#### Problem description
Please give the number of lines that hold the string "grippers" in the listing, without any other words.
══ Supplied material ══
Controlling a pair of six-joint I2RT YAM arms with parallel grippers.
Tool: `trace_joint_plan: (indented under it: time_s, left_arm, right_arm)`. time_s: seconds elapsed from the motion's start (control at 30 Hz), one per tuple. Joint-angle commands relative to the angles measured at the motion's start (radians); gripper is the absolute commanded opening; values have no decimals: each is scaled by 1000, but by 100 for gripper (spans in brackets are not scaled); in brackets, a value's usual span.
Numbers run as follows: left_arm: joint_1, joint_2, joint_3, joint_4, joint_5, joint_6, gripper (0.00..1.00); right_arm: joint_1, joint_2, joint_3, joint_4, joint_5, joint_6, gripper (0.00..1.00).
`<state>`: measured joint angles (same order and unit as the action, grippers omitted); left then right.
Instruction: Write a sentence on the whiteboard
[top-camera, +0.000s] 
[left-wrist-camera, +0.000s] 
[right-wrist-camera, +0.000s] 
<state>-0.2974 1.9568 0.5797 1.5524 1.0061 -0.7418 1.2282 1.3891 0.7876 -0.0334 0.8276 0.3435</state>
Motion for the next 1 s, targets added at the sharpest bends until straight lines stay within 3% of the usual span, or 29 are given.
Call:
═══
#### Written solution
2